Please write out the listing exactly, with nothing altered.

══════════════════════════════

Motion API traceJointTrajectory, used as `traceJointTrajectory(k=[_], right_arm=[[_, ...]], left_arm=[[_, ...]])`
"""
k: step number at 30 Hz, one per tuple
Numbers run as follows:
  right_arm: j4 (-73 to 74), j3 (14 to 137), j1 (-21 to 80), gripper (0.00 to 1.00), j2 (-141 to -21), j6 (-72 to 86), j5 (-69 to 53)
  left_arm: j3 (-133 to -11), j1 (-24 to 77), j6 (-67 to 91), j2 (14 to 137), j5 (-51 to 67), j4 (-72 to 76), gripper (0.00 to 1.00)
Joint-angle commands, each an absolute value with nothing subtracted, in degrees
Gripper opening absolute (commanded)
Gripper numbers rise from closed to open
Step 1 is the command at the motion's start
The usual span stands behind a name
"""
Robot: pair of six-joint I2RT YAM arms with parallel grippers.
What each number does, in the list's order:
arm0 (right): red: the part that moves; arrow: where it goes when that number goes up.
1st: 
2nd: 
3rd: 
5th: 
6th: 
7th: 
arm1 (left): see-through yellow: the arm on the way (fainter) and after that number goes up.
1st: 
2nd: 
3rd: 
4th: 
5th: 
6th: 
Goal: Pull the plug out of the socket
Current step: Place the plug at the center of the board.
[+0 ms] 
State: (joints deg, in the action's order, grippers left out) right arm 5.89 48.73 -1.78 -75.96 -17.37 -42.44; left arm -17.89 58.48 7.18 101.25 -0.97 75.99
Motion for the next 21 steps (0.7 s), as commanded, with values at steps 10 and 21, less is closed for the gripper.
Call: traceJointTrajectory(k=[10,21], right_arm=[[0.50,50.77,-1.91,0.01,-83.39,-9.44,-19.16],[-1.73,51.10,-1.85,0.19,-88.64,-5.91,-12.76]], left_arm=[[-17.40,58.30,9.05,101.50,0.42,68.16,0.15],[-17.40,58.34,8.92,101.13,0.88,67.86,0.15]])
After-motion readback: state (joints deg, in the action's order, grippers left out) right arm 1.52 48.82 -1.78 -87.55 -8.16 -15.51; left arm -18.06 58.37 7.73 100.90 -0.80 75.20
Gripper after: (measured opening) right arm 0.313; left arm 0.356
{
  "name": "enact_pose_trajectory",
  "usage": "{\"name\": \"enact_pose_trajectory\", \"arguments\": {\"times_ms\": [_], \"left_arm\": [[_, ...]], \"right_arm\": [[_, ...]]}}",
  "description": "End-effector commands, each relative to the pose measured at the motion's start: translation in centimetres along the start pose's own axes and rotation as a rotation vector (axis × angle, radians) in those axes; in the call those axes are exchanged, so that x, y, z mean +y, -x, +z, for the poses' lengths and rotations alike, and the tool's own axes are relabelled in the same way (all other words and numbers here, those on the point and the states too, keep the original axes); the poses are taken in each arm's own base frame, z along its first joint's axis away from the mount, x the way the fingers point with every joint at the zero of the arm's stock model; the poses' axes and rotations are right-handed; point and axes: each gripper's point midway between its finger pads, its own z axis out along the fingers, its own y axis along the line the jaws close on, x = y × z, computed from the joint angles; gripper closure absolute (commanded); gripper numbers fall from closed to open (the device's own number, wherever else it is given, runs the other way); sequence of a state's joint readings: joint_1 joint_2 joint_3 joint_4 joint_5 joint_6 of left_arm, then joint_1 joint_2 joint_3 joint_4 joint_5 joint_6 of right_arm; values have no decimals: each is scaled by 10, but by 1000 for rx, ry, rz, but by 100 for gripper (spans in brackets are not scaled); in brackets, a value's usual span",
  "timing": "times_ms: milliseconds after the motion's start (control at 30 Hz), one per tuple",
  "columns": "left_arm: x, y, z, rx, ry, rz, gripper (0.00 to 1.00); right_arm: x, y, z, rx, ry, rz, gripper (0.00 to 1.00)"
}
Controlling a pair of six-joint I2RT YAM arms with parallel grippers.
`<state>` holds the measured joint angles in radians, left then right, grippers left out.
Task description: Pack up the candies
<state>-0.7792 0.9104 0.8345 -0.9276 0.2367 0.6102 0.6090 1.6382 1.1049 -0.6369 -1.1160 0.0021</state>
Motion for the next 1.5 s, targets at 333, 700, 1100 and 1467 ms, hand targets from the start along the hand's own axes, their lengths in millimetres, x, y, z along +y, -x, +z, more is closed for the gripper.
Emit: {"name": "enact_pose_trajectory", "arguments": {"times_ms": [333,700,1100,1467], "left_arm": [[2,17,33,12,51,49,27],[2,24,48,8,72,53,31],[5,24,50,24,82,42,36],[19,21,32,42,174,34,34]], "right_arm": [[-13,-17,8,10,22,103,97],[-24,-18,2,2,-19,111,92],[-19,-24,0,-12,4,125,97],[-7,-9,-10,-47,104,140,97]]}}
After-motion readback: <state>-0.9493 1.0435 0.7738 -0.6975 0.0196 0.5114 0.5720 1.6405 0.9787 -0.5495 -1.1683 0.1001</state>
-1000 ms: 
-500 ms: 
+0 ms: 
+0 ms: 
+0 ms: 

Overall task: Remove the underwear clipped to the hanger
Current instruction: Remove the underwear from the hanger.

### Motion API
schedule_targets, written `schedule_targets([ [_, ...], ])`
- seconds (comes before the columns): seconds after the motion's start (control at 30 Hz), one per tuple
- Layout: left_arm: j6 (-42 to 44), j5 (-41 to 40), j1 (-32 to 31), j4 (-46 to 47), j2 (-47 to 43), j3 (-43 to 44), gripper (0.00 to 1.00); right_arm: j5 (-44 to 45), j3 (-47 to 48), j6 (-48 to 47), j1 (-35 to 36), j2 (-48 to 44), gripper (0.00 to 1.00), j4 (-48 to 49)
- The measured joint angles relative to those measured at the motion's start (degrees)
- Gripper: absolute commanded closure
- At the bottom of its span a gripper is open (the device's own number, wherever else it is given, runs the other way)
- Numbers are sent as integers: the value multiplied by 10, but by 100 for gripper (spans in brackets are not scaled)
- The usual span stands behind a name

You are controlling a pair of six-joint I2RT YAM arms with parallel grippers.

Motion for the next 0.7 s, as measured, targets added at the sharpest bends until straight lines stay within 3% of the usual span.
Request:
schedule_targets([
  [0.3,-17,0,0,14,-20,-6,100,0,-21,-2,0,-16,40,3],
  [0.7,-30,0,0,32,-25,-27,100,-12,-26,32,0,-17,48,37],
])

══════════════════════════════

» Answer space:
Motion API traceJointTrajectory, used as `traceJointTrajectory(k=[_], right_arm=[[_, ...]], left_arm=[[_, ...]])`
"""
k: step number at 30 Hz, one per tuple
Numbers run as follows:
  right_arm: j4 (-73 to 74), j3 (14 to 137), j1 (-21 to 80), gripper (0.00 to 1.00), j2 (-141 to -21), j6 (-72 to 86), j5 (-69 to 53)
  left_arm: j3 (-133 to -11), j1 (-24 to 77), j6 (-67 to 91), j2 (14 to 137), j5 (-51 to 67), j4 (-72 to 76), gripper (0.00 to 1.00)
Joint-angle commands, each an absolute value with nothing subtracted, in degrees
Gripper opening absolute (commanded)
Gripper numbers rise from closed to open
Step 1 is the command at the motion's start
The usual span stands behind a name
"""
Robot: pair of six-joint I2RT YAM arms with parallel grippers.
What each number does, in the list's order:
arm0 (right): red: the part that moves; arrow: where it goes when that number goes up.
1st: 
2nd: 
3rd: 
5th: 
6th: 
7th: 
arm1 (left): see-through yellow: the arm on the way (fainter) and after that number goes up.
1st: 
2nd: 
3rd: 
4th: 
5th: 
6th: 
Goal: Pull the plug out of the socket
Current step: Place the plug at the center of the board.
[+0 ms] 
State: (joints deg, in the action's order, grippers left out) right arm 5.89 48.73 -1.78 -75.96 -17.37 -42.44; left arm -17.89 58.48 7.18 101.25 -0.97 75.99
Motion for the next 21 steps (0.7 s), as commanded, with values at steps 10 and 21, less is closed for the gripper.
Call: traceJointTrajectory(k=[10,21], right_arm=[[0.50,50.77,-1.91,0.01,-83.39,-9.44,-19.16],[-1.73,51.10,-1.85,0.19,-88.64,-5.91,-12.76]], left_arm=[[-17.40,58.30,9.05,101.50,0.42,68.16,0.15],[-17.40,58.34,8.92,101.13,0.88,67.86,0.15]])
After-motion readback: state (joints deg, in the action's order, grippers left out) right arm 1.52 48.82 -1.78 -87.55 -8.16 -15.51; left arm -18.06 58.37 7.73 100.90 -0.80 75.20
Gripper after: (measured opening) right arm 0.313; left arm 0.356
{
  "name": "enact_pose_trajectory",
  "usage": "{\"name\": \"enact_pose_trajectory\", \"arguments\": {\"times_ms\": [_], \"left_arm\": [[_, ...]], \"right_arm\": [[_, ...]]}}",
  "description": "End-effector commands, each relative to the pose measured at the motion's start: translation in centimetres along the start pose's own axes and rotation as a rotation vector (axis × angle, radians) in those axes; in the call those axes are exchanged, so that x, y, z mean +y, -x, +z, for the poses' lengths and rotations alike, and the tool's own axes are relabelled in the same way (all other words and numbers here, those on the point and the states too, keep the original axes); the poses are taken in each arm's own base frame, z along its first joint's axis away from the mount, x the way the fingers point with every joint at the zero of the arm's stock model; the poses' axes and rotations are right-handed; point and axes: each gripper's point midway between its finger pads, its own z axis out along the fingers, its own y axis along the line the jaws close on, x = y × z, computed from the joint angles; gripper closure absolute (commanded); gripper numbers fall from closed to open (the device's own number, wherever else it is given, runs the other way); sequence of a state's joint readings: joint_1 joint_2 joint_3 joint_4 joint_5 joint_6 of left_arm, then joint_1 joint_2 joint_3 joint_4 joint_5 joint_6 of right_arm; values have no decimals: each is scaled by 10, but by 1000 for rx, ry, rz, but by 100 for gripper (spans in brackets are not scaled); in brackets, a value's usual span",
  "timing": "times_ms: milliseconds after the motion's start (control at 30 Hz), one per tuple",
  "columns": "left_arm: x, y, z, rx, ry, rz, gripper (0.00 to 1.00); right_arm: x, y, z, rx, ry, rz, gripper (0.00 to 1.00)"
}
Controlling a pair of six-joint I2RT YAM arms with parallel grippers.
`<state>` holds the measured joint angles in radians, left then right, grippers left out.
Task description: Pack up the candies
<state>-0.7792 0.9104 0.8345 -0.9276 0.2367 0.6102 0.6090 1.6382 1.1049 -0.6369 -1.1160 0.0021</state>
Motion for the next 1.5 s, targets at 333, 700, 1100 and 1467 ms, hand targets from the start along the hand's own axes, their lengths in millimetres, x, y, z along +y, -x, +z, more is closed for the gripper.
Emit: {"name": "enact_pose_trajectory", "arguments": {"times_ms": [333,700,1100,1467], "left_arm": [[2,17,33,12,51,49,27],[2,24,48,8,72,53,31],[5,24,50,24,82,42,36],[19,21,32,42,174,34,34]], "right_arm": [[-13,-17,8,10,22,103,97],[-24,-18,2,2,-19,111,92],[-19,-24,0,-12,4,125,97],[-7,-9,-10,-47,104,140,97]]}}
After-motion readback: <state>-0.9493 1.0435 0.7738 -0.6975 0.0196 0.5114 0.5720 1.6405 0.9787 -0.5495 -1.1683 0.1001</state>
-1000 ms: 
-500 ms: 
+0 ms: 
+0 ms: 
+0 ms: 

Overall task: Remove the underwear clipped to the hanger
Current instruction: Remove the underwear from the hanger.

### Motion API
schedule_targets, written `schedule_targets([ [_, ...], ])`
- seconds (comes before the columns): seconds after the motion's start (control at 30 Hz), one per tuple
- Layout: left_arm: j6 (-42 to 44), j5 (-41 to 40), j1 (-32 to 31), j4 (-46 to 47), j2 (-47 to 43), j3 (-43 to 44), gripper (0.00 to 1.00); right_arm: j5 (-44 to 45), j3 (-47 to 48), j6 (-48 to 47), j1 (-35 to 36), j2 (-48 to 44), gripper (0.00 to 1.00), j4 (-48 to 49)
- The measured joint angles relative to those measured at the motion's start (degrees)
- Gripper: absolute commanded closure
- At the bottom of its span a gripper is open (the device's own number, wherever else it is given, runs the other way)
- Numbers are sent as integers: the value multiplied by 10, but by 100 for gripper (spans in brackets are not scaled)
- The usual span stands behind a name

You are controlling a pair of six-joint I2RT YAM arms with parallel grippers.

Motion for the next 0.7 s, as measured, targets added at the sharpest bends until straight lines stay within 3% of the usual span.
Request:
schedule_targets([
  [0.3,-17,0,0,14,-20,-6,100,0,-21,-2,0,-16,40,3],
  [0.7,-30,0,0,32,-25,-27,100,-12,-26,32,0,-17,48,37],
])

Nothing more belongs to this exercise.